What does it mean to breathe, move, and remember together? How can the body hold and release stories of history, culture, and identity? How might we rediscover play, rest, and resonance as ways of healing and creating?
The Collective Resonance Lab is a one-day immersive workshop led by Nigerian artists Oluwabukunmi Olukitibi and Olowu Busayo, who bring their unique yet interconnected approaches to movement, memory, and collective presence. Together, they open a space where breath, sound, and improvisation converge to awaken embodied memory and invite participants into new possibilities of being and belonging.
At its core, this lab recognizes the body as a living archive - carrying personal and collective histories, cultural knowledge, and the imprints of everyday experience.
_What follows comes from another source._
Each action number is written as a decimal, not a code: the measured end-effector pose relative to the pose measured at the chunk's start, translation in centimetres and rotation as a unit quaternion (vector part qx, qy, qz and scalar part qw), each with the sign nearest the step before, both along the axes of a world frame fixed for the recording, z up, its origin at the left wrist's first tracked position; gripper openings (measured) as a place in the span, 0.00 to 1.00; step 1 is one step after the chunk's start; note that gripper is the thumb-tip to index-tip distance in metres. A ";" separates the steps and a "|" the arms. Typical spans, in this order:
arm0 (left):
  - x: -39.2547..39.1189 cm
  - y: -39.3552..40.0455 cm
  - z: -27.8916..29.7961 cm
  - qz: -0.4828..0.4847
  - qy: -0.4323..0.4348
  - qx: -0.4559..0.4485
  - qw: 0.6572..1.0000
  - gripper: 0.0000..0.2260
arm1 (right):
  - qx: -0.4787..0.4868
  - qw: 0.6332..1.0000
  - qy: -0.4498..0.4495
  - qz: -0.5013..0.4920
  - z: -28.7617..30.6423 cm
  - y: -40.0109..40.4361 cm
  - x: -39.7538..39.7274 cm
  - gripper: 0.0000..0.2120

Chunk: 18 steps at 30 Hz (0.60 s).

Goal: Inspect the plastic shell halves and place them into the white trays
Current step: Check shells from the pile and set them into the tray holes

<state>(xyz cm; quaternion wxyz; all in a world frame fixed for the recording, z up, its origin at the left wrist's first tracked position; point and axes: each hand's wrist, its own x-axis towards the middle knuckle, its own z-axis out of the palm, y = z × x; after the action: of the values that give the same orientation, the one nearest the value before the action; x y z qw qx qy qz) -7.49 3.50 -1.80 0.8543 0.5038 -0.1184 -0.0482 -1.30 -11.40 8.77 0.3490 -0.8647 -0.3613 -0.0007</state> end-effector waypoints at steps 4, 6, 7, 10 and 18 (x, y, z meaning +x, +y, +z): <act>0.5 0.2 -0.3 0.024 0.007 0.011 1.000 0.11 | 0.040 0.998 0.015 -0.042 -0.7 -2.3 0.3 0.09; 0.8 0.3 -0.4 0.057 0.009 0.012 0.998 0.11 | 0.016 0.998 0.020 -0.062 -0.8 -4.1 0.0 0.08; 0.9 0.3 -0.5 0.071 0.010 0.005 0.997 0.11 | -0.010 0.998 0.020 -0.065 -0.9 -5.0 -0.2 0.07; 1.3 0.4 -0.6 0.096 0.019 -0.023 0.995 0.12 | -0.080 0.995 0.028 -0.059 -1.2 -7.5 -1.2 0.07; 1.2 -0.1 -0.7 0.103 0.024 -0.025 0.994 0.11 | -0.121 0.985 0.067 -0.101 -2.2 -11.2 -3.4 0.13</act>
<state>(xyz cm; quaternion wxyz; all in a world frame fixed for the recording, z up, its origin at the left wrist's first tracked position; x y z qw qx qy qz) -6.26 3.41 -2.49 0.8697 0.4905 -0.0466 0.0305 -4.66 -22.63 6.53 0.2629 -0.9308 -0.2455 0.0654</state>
Through the practice of ÈÉMI - The Body as Archive, Oluwabukunmi invites participants to center breath as the impulse for movement, memory, and connection. Breath becomes a bridge: between inner and outer worlds, past and present, self and community.
In dialogue with this, Busayo brings his propositions of Fluidity and Identity, drawing from improvisation, active rest, and play. His work explores what it means to move with instinct, to embody multiple selves, and to enter a state of fluid presence where identity is not fixed but constantly shifting. Through his approaches, participants are invited to unlearn rigid structures and discover improvisation as a practice of freedom.
Together, these two practices create a vibrant dialogue: breath and rest, archive and play, structure and fluidity. The lab unfolds as an experimental and experiential journey, guiding participants to excavate their embodied memory, embrace improvisation, and find resonance in collective movement.
The Collective Resonance Lab is not just about learning techniques. It is an invitation to step into a living process of remembering, unlearning, and creating. Participants will be guided through somatic practices, improvisation tasks, partner and group scores, and reflective circles. Each layer of the day builds toward a shared experience of co-creation - ephemeral compositions that emerge in the moment and dissolve back into the collective body.
By the end of the lab, participants will have:
• Gained practical tools for grounding through breath and embodied awareness.
• Expanded their improvisation practice, rooted in African philosophies of movement and playful experimentation.
• Experienced collective rituals of resonance, reflection, and belonging.
• Co-created short, improvised group scores that function as shared expressions of memory, care, and imagination.
The lab is open to professional dancers, interdisciplinary artists, students, and community members who are curious about movement as a practice of memory, healing, and creativity. No specific dance technique is required - only openness to explore.
9:00-13:00 & 14:00-18:00
Donation based
Meeting point: Kasernenhof 8 (main entrance courtyard side kHaus)
Registration: buero@kaserne-basel.ch
Oluwabukunmi Olukitibi: This Body Is The Only Land I know 19.11.2025
Biography
Oluwabukunmi Olukitibi is a Nigerian movement artist, choreographer, and culture worker. Her practice bridges psychosomatic exploration, memory, and healing, often situated at the intersection of performance and wellness. She is the founder of Hearts Heartist, an initiative that integrates artistic creation with holistic wellness and community engagement. Through Hearts Heartist, she develops projects that foreground collective care, mentorship, and socially engaged practices that empower communities through art and movement.
She is also developing ÈÉMI, an approach to movement that centers breath as the impulse for exploring memory, space, healing, and human connection. Her movement style is influenced by traditional and contemporary dances of Africa, mixed martial arts, Naija fusion, house dance, and somatic movement. She teaches internationally, facilitating workshops and labs that integrate breath, sound, and movement as tools for resilience, creativity, and collective grounding.
Olowu Busayo is a multidisciplinary artist and co-founder of Illuminate theatre Productions. His propositions, such as Boju Boju and Spirit of the Octopus, investigate improvisation through play, fluidity, and active rest. His work explores shifting identities, embodied freedom, and the porous boundaries between reality and imagination. With a background in theatre and dance, Busayo approaches performance as a space for both vulnerability and experimentation, where participants are invited to rediscover the body’s instinctive intelligence and embrace improvisation as a liberating practice.